The question then becomes, when is ‘big’ too big?
Well, this is too big. There is nothing around it that is anywhere near that scale. If this was to pass then Rockdale Council is effectively creating a whole new high rise precinct within a suburban area. Tiny Station Street will struggle to cope with the excess traffic and parking issues. The garden rimmed path of Victoria Way will never look the same again. And what of the charming Federation shopfronts nearby, will they share the same fate as this ugly brute?
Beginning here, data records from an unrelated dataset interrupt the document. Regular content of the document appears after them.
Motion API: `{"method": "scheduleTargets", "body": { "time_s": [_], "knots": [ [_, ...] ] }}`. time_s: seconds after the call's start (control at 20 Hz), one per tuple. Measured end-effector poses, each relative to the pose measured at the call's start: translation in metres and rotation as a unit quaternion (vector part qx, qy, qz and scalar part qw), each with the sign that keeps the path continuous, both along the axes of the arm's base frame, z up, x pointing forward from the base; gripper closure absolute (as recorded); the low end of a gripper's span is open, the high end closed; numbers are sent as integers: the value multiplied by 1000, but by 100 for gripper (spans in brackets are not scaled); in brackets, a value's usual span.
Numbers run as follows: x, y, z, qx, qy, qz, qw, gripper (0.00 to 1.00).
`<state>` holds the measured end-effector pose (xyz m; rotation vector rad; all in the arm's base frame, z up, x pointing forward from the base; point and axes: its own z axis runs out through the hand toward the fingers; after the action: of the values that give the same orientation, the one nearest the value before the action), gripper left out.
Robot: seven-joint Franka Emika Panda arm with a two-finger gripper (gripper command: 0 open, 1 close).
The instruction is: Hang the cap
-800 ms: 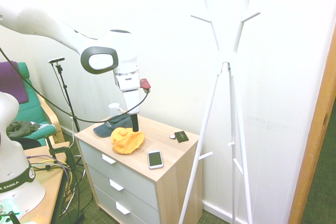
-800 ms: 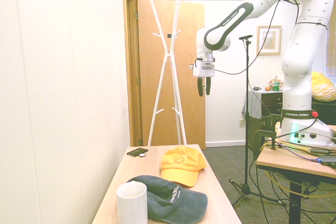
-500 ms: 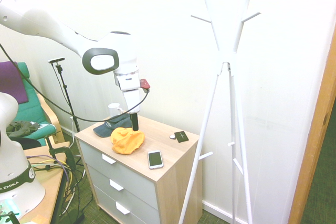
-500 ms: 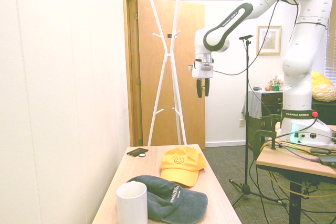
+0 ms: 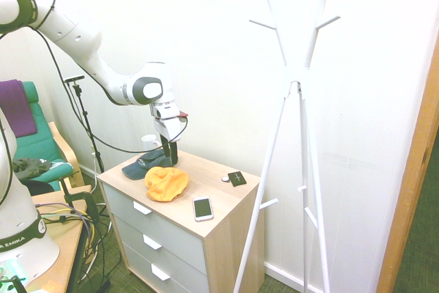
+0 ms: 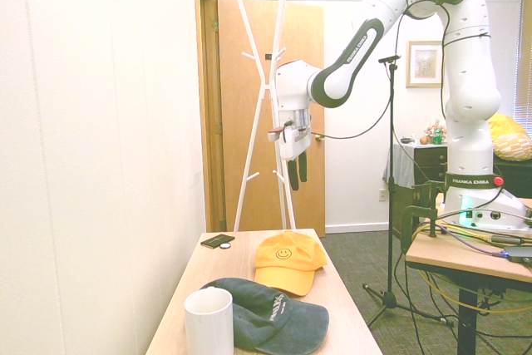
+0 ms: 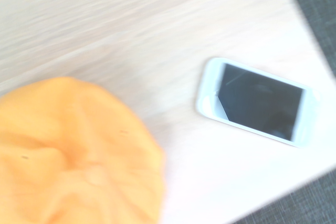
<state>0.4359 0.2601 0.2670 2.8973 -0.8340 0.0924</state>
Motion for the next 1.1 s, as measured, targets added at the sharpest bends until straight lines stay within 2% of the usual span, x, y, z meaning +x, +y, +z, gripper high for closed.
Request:
{"method": "scheduleTargets", "body": {
  "time_s": [0.3, 0.75, 0.8, 1.1],
  "knots": [
    [1, 52, -55, -20, 22, 42, 999, 0],
    [-15, 61, -89, -48, 40, 69, 996, 0],
    [-15, 61, -89, -48, 39, 69, 996, 100],
    [-16, 63, -89, -48, 38, 72, 996, 100]
  ]
}}
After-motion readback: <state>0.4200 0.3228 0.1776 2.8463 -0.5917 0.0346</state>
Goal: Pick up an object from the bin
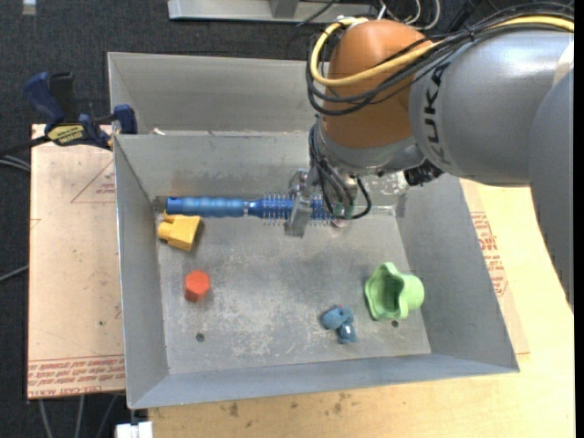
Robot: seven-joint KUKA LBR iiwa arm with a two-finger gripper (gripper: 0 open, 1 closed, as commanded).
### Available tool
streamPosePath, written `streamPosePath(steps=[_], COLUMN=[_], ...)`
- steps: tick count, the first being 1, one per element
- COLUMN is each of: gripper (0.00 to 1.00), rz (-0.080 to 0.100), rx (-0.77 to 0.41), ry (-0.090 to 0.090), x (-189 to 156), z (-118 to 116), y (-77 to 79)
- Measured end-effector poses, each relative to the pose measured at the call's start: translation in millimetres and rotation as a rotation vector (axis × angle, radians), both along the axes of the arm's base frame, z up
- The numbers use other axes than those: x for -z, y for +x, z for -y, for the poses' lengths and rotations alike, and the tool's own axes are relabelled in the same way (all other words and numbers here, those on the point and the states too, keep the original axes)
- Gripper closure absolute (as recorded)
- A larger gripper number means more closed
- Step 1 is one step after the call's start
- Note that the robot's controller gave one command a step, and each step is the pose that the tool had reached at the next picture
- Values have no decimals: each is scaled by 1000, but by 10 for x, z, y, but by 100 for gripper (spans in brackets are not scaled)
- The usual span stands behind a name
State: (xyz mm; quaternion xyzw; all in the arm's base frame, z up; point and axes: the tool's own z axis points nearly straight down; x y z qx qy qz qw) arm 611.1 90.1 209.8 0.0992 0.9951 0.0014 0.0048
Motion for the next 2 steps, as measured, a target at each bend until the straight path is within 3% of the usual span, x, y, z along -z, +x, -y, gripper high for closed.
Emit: streamPosePath(steps=[1, 2], gripper=[100, 100], rz=[-9, 0], rx=[-78, -105], ry=[-1, -2], x=[1425, -229], z=[336, 234], y=[165, 260])
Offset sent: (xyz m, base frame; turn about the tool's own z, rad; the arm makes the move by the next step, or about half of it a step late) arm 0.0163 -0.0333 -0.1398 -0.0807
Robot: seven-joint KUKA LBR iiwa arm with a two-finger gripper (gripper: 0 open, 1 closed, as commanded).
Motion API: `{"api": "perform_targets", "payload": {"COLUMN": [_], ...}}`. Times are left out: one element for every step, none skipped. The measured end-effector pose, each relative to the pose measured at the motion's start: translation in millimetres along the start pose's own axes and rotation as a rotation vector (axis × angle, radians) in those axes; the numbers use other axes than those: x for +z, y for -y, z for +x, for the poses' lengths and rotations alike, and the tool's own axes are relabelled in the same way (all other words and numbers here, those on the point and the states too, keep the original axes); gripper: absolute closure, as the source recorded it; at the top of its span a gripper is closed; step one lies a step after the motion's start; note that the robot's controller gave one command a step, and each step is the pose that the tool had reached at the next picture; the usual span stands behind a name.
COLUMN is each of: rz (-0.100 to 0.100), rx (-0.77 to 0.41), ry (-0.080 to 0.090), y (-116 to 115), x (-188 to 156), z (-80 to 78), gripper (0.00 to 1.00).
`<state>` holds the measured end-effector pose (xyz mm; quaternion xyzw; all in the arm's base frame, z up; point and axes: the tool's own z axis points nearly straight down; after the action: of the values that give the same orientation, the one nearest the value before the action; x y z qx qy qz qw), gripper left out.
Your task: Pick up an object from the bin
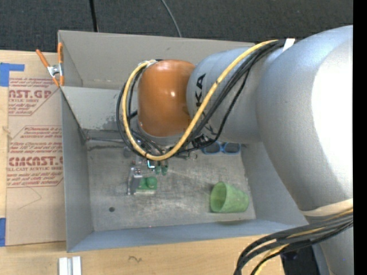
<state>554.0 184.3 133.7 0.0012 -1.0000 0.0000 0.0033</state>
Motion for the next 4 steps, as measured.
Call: {"api": "perform_targets", "payload": {"rz": [-0.006,-0.002,-0.001,-0.004], "rx": [-0.023,0.084,0.229,0.376], "ry": [0.014,0.008,0.006,0.014], "y": [52.8,42.7,50.5,43.4], "x": [62.1,33.4,34.5,60.9], "z": [10.0,27.0,26.5,42.0], "gripper": [0.0,0.0,0.0,0.0]}}
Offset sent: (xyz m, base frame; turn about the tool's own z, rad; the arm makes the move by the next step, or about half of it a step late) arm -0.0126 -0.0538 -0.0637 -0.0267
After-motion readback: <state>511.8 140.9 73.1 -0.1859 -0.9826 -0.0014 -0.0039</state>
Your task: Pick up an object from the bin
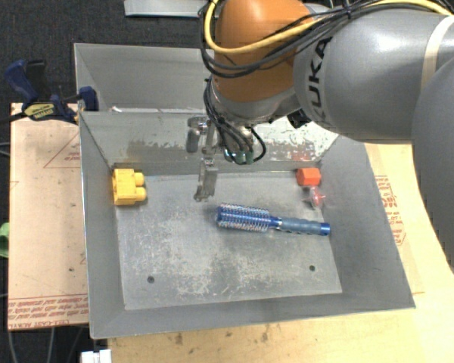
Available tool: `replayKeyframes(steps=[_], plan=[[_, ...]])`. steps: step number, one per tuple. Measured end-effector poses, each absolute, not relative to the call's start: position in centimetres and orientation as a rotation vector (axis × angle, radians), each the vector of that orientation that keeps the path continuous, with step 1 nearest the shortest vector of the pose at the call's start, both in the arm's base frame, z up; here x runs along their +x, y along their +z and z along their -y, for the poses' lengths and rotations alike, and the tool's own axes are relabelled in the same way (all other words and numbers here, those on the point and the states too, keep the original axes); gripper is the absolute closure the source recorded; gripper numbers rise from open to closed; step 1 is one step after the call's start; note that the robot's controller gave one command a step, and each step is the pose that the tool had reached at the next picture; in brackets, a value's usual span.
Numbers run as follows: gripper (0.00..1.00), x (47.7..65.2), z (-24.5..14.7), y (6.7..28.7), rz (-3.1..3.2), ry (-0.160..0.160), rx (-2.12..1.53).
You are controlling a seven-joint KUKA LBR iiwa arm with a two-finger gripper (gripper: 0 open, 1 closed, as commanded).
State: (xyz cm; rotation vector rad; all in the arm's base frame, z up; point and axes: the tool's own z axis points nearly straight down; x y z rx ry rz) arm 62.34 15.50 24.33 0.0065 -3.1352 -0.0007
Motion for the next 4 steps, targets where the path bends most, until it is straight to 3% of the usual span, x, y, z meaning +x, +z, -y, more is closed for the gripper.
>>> replayKeyframes(steps=[1,2,3,4], plan=[[0.0,55.6,-8.6,15.6,3.128,0.005,-0.096],[0.0,61.1,-4.9,14.2,3.147,0.001,0.005],[0.0,58.5,-5.0,6.6,3.132,-0.001,0.162],[1.0,58.7,-4.9,6.9,3.137,-0.003,0.16]])
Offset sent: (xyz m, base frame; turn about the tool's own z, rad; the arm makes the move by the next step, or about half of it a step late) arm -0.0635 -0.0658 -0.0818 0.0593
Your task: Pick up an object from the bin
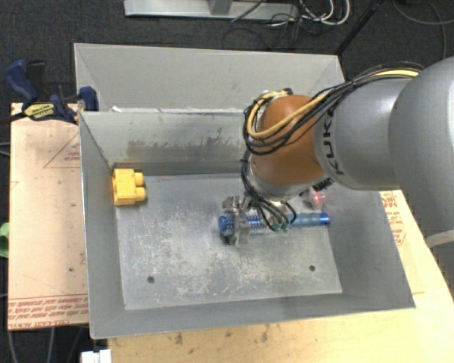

The St George Leader ran a brief article on the development, only a short grab which was far too insignificant for something of this nature and stature, and as a result only six submissions were received against the DA. I personally had to do a double-take on the story when I noticed, almost in the fine print, that 4 levels of basement carparking were proposed. 4 Levels!! We may not be able to save the famous Mecca, but lets not allow the spread of high rise into this part of the suburb so easily.
If you have any memories of the Mecca or ideas you may like to add, please leave a comment.
And remember Rockdale Council, we are watching your actions.